Making professional, publication-ready visualizations:

In [None]:
# Generate sample data for demonstration
np.random.seed(42)
x = np.linspace(0, 10, 100)
y1 = np.sin(x) + 0.1 * np.random.randn(100)
y2 = np.cos(x) + 0.1 * np.random.randn(100)

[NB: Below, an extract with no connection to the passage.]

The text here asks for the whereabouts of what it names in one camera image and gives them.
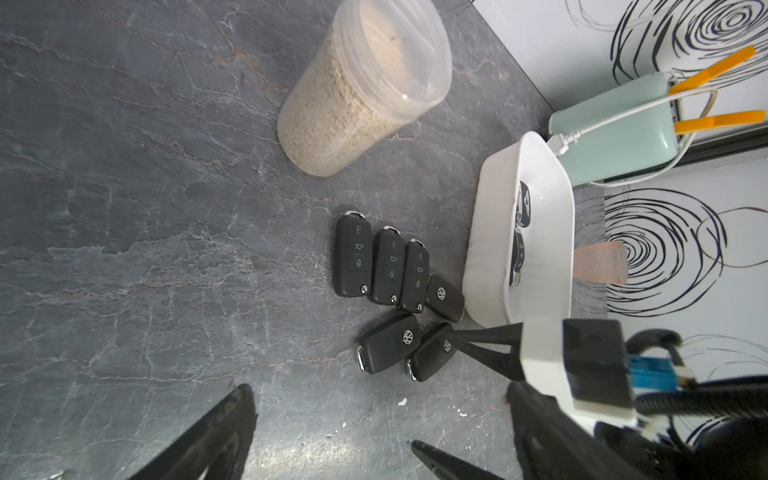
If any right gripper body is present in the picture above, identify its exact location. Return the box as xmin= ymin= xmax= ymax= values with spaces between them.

# Create before/after comparison
fig, (ax1, ax2) = plt.subplots(1, 2, figsize=(16, 6))

# "Before" - Basic plot
ax1.plot(x, y1)
ax1.plot(x, y2)
ax1.set_title('Before: Basic Plot')

# "After" - Professional plot
ax2.plot(x, y1, linewidth=2, alpha=0.8, label='sin(x) + noise', color='#2E86AB')
ax2.plot(x, y2, linewidth=2, alpha=0.8, label='cos(x) + noise', color='#A23B72')

# Professional styling
ax2.set_title('After: Professional Plot', fontsize=14, fontweight='bold', pad=20)
ax2.set_xlabel('Time (seconds)', fontsize=12)
ax2.set_ylabel('Amplitude', fontsize=12)

# Customize legend
ax2.legend(frameon=True, fancybox=True, shadow=True, loc='upper right')

# Grid and styling
ax2.grid(True, alpha=0.3, linestyle='--')
ax2.spines['top'].set_visible(False)
ax2.spines['right'].set_visible(False)

# Set axis limits
ax2.set_xlim(0, 10)
ax2.set_ylim(-1.5, 1.5)

plt.tight_layout()
plt.show()

# Demonstrate color palettes and themes
fig, axes = plt.subplots(2, 2, figsize=(15, 10))
fig.suptitle('Color Palettes and Themes', fontsize=16)

# Generate sample data
categories = ['A', 'B', 'C', 'D', 'E']
values = [23, 45, 56, 78, 32]

# Default colors
axes[0, 0].bar(categories, values)
axes[0, 0].set_title('Default Colors')

# Custom color palette
custom_colors = ['#FF6B6B', '#4ECDC4', '#45B7D1', '#96CEB4', '#FFEAA7']
axes[0, 1].bar(categories, values, color=custom_colors)
axes[0, 1].set_title('Custom Color Palette')

# Gradient colors
gradient_colors = plt.cm.viridis(np.linspace(0, 1, len(categories)))
axes[1, 0].bar(categories, values, color=gradient_colors)
axes[1, 0].set_title('Viridis Gradient')

# Monochrome with highlights
mono_colors = ['#CCCCCC'] * len(categories)
mono_colors[2] = '#FF6B6B'  # Highlight category C
axes[1, 1].bar(categories, values, color=mono_colors)
axes[1, 1].set_title('Monochrome with Highlight')

plt.tight_layout()
plt.show()

## Key Principles for Effective Data Visualization

### 1. **Choose the Right Plot Type**
- **Line plots**: Time series, continuous relationships
- **Bar charts**: Categorical comparisons
- **Scatter plots**: Correlation between variables
- **Histograms**: Data distribution
- **Box plots**: Distribution statistics and outliers

### 2. **Design Principles**
- **Clarity over complexity**: Simple is often better
- **Appropriate color use**: Consider colorblind-friendly palettes
- **Consistent styling**: Use the same style throughout
- **Meaningful labels**: Clear titles, axis labels, and legends

### 3. **Technical Best Practices**
```python
# Good practices demonstrated:
plt.figure(figsize=(10, 6))  # Appropriate size
plt.plot(x, y, linewidth=2, alpha=0.8)  # Readable lines
plt.grid(True, alpha=0.3)  # Subtle grid
plt.legend(frameon=True)  # Clear legend
plt.tight_layout()  # Proper spacing
```

### 4. **Common Mistakes to Avoid**
- 3D effects when 2D is sufficient
- Too many colors or patterns
- Missing or unclear labels
- Misleading scales or proportions
- Cluttered layouts

### 5. **Advanced Tips**
- Use subplots for comparative analysis
- Implement interactive features with libraries like Plotly
- Export high-quality figures for publications
- Consider your audience and their expertise level

This comprehensive introduction provides the foundation for creating effective data visualizations in your machine learning and data science projects!